The thing is that I can not figure out what to do. One of my ideas was to apply this rule: $a^x=e^{\ln \left(a^x\right)}=e^{x\cdot \ln \left(a\right)}$, getting this:

$$\lim _{x\to 0}e^{\frac{1}{x}\ln \left(1+\sin \left(x\right)\right)}$$

I already know that the answer is $e$, so the exponent is definitely 1. However, I tried everything I could but have no idea how to solve $\lim _{x\to 0}\left(\frac{1}{x}\ln \left(1+\sin \left(x\right)\right)\right)$ which needs to be 1.

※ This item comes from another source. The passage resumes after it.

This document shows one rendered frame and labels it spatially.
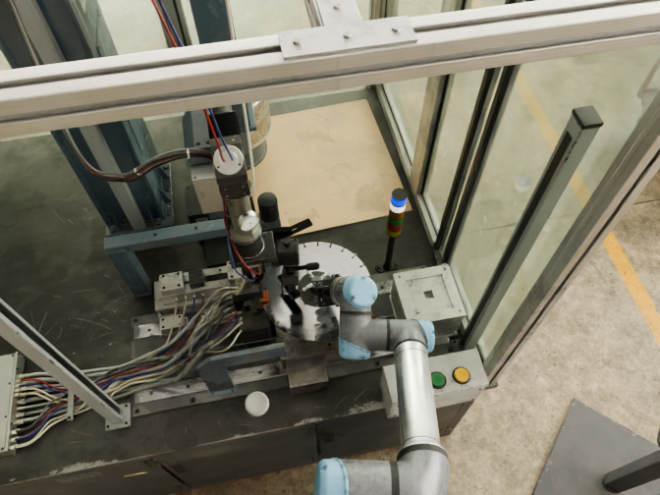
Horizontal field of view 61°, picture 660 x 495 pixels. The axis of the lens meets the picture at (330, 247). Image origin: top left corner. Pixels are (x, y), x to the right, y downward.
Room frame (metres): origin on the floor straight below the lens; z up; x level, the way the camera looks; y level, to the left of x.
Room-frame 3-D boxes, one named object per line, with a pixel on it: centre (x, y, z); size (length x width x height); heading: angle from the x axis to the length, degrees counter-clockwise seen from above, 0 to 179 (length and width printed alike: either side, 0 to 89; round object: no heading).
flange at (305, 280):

I would really appreciate your help, and if you find a totally different way to solve the limit without using L'Hospital's rule it will be good as well.

We have

$$\left(1+\sin x\right)^{\frac{1}{x}}=\left[\left(1+\sin x\right)^{\frac{1}{\sin x}}\right]^{\frac{\sin x}{x}}\to e^1=e$$

• A usual comment: the limit holds (of course), but you need you justify it. Intuitive things like $a_n^{b_n}\to a^b$ are not obvious... – Clement C. Jul 11 '18 at 15:43
• @ClementC. Yes of course, by $$f(x)^{g(x)}=e^{g(x)\log f(x)}$$ we can see that the limit holds. – gimusi Jul 15 '18 at 8:44

Consider the function $f\colon(-\frac{\pi}{2},\frac{\pi}{2})\to(-1,1)$ defined by $$f(x) = \ln(1+\sin x)\,.$$

We have that $f(0)=0$, $f$ is continuously differentiable, and $f'(x) = \frac{\cos x}{1+\sin x}$ by the chain rule; so that $$\lim_{x\to 0} \frac{\ln(1+\sin x)}{x}=\lim_{x\to 0} \frac{f(x)-f(0)}{x} = f'(0) = \frac{\cos 0}{1+\sin 0} = 1$$ so that by continuity of $\exp$ $$\lim_{x\to 0} e^{\frac{1}{x}\ln(1+\sin x)} = e^{\lim_{x\to 0} \frac{1}{x}\ln(1+\sin x)} = e^1 = e\,.$$

Expand the term in the exponent with the help of Taylor series for $\ln(1+x)$ where $x\lt\lt1$ which is true for this case. $\ln(1+x) = x-x^2/2+x^3/3-\dots$ We see $\lim_{x\to0} \frac{\ln(1+x)}x =1$

Consider $$A=\left(1+\sin\left(x\right)\right)^{\frac{1}{x}}\implies\log(A)={\frac{1}{x}}\log\left(1+\sin\left(x\right)\right)$$ Now, using Taylor series and compositions of them $$\sin(x)=x-\frac{x^3}{6}+O\left(x^5\right)$$ $$\log\left(1+\sin\left(x\right)\right)=x-\frac{x^2}{2}+O\left(x^3\right)$$ $$\log(A)=1-\frac{x}{2}+O\left(x^2\right)$$ $$A=e^{\log(A)}=e-\frac{e x}{2}+O\left(x^2\right)$$ which shows the limit and how it is approached.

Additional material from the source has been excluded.